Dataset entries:
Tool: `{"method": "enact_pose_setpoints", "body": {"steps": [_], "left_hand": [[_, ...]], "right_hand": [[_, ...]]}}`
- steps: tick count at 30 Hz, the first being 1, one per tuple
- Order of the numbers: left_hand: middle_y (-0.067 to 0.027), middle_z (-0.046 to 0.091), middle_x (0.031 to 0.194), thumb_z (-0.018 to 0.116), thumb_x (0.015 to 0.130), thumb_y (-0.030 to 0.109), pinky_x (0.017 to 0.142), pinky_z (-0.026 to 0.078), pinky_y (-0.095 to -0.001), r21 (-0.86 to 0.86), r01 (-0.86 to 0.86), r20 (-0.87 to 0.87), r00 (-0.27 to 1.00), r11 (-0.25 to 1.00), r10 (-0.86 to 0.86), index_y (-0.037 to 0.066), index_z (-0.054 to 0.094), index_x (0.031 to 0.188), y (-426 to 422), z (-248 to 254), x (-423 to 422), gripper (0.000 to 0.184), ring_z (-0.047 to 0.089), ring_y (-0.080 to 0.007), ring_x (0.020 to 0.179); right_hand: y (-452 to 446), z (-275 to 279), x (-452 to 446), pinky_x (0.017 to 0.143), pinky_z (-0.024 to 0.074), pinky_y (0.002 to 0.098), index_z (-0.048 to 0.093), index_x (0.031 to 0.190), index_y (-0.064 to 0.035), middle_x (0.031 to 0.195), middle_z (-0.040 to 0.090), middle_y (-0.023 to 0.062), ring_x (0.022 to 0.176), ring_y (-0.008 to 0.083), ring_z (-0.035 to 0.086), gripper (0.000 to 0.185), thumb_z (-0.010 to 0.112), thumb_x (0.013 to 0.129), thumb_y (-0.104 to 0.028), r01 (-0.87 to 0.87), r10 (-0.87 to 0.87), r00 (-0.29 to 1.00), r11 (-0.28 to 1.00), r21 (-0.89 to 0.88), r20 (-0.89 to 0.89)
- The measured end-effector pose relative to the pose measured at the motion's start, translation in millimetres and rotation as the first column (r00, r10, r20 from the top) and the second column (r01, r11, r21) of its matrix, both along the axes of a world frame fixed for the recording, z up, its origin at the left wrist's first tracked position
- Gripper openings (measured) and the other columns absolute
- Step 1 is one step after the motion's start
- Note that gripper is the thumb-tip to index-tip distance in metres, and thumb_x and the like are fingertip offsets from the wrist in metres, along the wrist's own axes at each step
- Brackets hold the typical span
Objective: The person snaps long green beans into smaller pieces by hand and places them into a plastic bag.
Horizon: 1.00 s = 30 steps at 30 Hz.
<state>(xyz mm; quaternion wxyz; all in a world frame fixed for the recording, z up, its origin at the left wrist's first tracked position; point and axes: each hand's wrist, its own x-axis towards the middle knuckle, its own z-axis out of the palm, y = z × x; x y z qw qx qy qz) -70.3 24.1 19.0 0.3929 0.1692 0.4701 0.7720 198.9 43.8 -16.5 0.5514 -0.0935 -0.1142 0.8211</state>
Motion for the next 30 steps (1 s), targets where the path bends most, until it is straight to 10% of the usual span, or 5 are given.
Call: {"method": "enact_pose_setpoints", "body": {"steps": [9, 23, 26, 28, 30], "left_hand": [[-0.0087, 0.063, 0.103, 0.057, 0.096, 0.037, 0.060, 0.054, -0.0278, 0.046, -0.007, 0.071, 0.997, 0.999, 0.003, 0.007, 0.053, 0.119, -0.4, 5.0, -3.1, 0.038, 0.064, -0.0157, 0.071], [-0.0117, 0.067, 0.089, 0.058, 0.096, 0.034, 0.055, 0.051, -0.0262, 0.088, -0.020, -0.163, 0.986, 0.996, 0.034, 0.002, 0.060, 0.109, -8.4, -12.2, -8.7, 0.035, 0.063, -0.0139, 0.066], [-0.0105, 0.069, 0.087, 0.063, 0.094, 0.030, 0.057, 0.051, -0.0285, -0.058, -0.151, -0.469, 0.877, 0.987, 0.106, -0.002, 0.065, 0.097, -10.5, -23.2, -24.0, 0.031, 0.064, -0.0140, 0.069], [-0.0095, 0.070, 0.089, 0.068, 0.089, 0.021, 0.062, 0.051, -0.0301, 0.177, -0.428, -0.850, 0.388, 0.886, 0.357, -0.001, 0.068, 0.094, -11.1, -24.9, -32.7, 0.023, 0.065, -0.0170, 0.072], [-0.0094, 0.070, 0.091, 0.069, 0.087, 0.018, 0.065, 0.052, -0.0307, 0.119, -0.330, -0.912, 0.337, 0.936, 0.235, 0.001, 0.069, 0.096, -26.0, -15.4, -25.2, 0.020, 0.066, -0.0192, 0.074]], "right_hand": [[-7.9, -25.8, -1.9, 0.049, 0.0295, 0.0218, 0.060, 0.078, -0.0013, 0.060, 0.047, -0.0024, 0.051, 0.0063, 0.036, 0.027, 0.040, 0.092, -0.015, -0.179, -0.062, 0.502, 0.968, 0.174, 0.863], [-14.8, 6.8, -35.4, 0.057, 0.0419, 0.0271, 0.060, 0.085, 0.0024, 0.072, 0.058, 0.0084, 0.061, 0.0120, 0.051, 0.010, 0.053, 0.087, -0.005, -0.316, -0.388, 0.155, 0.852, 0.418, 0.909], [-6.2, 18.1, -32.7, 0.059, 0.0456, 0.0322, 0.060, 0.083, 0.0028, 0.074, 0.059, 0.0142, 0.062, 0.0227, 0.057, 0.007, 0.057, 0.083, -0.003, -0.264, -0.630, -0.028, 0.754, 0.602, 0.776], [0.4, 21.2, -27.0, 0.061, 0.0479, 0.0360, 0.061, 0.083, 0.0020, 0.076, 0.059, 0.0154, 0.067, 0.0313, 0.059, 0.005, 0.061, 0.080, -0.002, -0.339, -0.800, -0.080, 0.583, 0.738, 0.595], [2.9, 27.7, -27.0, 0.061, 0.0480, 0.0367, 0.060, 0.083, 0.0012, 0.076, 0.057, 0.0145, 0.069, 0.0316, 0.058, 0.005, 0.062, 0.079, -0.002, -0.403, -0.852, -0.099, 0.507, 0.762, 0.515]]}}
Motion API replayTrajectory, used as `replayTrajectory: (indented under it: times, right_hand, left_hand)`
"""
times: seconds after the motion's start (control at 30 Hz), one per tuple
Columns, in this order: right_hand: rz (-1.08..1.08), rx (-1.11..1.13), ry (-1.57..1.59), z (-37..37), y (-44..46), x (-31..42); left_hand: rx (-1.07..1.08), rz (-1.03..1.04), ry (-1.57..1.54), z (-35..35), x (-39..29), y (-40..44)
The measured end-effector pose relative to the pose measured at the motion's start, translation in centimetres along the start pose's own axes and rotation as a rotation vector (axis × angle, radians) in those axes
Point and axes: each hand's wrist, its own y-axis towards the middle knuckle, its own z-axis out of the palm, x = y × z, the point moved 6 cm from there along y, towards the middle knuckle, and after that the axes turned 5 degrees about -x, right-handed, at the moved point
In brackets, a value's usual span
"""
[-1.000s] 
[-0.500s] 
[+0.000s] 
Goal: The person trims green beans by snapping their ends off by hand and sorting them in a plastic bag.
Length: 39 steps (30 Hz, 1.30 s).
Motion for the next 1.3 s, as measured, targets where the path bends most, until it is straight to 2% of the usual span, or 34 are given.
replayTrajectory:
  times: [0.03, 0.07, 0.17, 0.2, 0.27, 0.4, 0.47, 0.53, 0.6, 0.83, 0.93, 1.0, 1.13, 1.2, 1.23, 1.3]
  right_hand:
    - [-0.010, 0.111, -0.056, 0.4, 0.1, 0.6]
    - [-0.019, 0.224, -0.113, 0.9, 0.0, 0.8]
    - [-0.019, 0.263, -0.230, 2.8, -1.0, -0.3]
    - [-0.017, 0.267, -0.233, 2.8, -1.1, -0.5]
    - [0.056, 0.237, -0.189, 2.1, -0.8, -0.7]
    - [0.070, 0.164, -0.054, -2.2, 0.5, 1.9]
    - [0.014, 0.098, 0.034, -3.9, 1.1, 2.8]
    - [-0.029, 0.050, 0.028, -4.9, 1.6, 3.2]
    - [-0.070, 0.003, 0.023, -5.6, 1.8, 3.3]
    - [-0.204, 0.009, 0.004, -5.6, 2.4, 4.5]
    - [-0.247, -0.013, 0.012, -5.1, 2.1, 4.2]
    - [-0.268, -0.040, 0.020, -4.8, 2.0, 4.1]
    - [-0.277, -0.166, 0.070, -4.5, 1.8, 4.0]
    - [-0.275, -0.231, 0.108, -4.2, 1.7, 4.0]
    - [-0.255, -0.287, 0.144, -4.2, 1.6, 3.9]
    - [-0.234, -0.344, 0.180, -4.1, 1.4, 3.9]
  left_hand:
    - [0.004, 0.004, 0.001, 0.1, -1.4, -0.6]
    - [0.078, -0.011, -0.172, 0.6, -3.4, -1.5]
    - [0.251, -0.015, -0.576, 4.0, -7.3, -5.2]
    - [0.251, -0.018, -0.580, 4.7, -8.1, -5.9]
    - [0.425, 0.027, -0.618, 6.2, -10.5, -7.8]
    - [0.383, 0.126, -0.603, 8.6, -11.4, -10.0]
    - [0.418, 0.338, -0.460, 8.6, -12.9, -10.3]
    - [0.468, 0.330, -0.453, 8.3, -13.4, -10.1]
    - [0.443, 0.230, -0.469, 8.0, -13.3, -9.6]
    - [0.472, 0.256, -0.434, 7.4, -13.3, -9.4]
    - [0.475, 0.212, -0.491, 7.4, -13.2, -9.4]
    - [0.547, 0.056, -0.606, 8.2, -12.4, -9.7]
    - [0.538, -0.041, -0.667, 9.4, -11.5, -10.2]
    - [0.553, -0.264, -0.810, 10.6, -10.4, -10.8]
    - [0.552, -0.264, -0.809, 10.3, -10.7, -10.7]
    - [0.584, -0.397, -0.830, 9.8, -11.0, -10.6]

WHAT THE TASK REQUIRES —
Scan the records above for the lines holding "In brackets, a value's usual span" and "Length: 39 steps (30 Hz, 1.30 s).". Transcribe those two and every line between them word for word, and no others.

TASK RESULT —
In brackets, a value's usual span
"""
[-1.000s] 
[-0.500s] 
[+0.000s] 
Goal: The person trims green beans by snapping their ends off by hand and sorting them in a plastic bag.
Length: 39 steps (30 Hz, 1.30 s).

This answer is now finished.